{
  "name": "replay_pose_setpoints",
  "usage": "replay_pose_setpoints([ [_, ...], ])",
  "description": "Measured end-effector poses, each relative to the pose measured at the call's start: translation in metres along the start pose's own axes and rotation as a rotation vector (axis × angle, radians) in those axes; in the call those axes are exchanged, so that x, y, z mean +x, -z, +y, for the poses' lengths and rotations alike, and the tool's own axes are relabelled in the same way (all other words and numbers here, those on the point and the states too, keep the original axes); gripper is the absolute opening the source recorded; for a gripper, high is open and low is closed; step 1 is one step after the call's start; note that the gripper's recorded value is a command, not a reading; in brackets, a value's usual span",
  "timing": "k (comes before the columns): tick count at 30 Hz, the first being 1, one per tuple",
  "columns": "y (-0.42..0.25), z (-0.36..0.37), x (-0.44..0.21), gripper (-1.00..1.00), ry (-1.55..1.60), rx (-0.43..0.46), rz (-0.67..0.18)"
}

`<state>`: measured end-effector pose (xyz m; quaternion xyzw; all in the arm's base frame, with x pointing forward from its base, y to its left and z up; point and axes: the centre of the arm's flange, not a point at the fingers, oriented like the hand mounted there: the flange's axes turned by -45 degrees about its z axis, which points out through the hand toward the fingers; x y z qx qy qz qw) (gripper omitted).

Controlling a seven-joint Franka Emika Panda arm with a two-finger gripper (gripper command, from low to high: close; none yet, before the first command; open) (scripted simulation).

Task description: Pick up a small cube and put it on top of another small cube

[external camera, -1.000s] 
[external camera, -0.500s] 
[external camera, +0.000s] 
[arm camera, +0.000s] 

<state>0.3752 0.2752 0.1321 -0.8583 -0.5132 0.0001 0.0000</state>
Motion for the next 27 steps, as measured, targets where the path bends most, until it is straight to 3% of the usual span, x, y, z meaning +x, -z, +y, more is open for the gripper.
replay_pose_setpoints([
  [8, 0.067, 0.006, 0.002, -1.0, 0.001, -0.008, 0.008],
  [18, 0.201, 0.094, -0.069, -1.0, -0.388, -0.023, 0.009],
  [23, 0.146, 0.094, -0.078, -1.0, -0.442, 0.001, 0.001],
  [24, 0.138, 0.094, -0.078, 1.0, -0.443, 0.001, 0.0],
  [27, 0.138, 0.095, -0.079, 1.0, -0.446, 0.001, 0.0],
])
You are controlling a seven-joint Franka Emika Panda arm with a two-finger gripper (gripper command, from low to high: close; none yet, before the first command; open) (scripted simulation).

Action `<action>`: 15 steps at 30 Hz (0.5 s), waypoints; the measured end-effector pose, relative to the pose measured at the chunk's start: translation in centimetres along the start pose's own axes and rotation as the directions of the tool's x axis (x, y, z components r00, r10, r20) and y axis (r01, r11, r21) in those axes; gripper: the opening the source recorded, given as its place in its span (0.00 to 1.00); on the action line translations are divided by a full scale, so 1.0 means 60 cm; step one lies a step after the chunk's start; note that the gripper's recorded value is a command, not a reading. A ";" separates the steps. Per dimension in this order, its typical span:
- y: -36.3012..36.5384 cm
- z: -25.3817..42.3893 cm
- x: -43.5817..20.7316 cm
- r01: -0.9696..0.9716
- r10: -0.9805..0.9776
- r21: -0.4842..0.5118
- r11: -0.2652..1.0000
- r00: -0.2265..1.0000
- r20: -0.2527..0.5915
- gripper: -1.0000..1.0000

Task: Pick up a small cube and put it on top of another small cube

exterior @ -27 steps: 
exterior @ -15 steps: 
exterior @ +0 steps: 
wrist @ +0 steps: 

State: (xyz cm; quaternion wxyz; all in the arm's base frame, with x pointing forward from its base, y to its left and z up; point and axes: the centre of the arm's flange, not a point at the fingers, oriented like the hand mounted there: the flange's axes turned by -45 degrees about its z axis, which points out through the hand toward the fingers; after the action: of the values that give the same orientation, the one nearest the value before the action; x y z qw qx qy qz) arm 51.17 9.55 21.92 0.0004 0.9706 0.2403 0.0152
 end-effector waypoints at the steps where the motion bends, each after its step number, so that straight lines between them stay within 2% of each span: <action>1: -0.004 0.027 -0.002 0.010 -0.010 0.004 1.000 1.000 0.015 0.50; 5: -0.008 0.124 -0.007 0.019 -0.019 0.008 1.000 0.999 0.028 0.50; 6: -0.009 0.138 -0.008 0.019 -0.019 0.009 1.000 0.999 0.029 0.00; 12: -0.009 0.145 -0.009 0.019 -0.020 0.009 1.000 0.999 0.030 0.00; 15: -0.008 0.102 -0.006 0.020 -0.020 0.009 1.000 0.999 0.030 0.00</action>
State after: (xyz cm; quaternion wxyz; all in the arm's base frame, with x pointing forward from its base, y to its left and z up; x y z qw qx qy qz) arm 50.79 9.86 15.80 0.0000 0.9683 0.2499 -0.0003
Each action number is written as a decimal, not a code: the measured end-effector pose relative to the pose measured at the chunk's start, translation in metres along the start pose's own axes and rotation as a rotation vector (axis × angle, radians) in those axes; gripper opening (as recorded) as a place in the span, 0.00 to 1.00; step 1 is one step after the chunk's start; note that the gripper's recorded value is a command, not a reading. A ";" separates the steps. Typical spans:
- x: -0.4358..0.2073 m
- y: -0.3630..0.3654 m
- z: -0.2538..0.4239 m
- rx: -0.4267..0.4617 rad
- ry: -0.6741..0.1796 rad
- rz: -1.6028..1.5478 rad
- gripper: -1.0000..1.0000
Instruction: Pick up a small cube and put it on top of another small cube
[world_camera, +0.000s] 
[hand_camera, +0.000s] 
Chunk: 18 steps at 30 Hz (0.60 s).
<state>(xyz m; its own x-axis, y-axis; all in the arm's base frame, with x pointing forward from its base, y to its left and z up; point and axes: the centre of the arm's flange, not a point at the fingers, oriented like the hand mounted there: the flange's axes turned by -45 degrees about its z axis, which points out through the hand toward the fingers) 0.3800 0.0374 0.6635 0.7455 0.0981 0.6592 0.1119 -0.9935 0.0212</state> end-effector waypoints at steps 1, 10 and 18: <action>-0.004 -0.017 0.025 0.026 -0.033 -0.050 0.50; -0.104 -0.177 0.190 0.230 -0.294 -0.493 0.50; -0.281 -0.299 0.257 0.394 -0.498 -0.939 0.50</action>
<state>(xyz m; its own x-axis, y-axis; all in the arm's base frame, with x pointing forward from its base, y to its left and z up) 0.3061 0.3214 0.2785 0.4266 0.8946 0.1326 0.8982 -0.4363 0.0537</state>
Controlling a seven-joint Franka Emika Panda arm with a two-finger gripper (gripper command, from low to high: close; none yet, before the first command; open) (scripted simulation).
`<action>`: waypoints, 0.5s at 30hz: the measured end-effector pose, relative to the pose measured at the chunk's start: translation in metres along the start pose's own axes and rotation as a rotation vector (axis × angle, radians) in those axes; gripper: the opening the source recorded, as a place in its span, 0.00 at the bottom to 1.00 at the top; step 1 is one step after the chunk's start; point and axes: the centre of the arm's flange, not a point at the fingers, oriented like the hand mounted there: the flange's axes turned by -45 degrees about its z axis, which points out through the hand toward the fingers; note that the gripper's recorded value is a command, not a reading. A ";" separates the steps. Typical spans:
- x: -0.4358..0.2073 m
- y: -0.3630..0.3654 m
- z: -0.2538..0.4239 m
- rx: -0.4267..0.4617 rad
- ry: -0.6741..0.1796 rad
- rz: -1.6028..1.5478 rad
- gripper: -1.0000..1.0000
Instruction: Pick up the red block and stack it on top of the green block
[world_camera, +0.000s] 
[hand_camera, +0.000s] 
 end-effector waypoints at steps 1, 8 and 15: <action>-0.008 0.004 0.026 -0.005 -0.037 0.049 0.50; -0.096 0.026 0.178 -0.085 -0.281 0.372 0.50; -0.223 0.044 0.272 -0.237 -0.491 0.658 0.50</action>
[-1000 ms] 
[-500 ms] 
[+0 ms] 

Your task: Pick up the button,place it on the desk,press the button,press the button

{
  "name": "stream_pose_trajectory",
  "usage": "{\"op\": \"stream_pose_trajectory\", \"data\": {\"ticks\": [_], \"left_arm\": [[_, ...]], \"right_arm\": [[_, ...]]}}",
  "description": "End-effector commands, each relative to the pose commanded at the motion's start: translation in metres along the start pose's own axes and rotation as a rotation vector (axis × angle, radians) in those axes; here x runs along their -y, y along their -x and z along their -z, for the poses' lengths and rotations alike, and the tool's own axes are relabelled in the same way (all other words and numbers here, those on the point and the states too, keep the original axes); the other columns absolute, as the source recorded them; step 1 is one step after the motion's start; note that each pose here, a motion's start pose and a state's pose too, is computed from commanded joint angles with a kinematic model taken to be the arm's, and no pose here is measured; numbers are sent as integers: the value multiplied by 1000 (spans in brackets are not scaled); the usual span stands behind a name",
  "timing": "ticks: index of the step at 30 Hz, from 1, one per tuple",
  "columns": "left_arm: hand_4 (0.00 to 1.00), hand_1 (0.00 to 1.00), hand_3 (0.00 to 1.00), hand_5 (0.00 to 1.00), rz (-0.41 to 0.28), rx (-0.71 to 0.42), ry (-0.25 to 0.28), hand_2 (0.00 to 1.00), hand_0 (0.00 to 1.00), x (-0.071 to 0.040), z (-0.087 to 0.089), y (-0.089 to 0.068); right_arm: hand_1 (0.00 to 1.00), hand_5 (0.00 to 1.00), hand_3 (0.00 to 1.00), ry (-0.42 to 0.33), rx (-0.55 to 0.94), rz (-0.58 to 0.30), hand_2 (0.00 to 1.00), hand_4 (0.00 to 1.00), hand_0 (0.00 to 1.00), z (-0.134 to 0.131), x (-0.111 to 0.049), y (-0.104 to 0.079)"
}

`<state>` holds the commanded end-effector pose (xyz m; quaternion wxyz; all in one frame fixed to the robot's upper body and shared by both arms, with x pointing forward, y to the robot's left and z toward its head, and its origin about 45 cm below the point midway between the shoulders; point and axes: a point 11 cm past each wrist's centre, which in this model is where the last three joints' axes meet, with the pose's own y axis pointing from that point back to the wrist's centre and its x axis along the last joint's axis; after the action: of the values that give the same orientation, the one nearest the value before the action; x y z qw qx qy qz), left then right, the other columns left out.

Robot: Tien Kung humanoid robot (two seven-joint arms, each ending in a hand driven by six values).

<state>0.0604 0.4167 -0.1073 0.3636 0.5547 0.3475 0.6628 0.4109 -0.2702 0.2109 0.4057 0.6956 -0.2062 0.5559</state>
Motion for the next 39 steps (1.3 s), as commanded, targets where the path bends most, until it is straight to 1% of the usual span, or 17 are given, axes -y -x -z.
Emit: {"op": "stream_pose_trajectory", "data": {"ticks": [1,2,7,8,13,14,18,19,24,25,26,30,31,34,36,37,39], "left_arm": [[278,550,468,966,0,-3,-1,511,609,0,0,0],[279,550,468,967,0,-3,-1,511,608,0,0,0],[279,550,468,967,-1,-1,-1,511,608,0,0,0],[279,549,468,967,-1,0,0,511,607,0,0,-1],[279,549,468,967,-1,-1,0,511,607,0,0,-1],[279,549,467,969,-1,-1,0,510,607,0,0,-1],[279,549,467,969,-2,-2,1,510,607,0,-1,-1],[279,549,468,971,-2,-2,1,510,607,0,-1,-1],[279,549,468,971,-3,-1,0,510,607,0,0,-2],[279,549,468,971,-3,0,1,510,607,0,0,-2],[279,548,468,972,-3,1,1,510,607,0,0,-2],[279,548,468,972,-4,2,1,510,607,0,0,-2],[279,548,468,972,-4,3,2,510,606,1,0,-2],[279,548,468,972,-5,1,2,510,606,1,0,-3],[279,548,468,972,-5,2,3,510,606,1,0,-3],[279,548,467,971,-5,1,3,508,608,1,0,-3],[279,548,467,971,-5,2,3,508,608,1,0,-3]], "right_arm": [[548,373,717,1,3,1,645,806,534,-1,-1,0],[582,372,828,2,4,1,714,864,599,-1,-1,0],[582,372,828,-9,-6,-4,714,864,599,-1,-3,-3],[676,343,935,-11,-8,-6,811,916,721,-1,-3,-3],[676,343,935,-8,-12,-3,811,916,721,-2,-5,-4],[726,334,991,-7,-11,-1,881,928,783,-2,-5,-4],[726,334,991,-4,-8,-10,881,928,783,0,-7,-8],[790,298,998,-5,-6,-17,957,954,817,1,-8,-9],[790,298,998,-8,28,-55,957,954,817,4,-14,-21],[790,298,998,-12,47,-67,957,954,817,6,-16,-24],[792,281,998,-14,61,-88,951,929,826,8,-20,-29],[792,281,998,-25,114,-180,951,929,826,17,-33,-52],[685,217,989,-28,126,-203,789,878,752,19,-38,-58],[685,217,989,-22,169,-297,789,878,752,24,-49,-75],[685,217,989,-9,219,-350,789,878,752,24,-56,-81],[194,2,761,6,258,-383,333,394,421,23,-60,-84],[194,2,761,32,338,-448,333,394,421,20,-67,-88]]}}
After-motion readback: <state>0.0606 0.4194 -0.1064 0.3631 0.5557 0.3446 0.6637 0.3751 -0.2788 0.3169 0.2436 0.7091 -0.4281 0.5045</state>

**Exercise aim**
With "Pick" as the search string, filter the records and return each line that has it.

**Result of the exercise**
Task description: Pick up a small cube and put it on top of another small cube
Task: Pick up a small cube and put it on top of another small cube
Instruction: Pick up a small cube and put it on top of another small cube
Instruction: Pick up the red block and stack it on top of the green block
Your task: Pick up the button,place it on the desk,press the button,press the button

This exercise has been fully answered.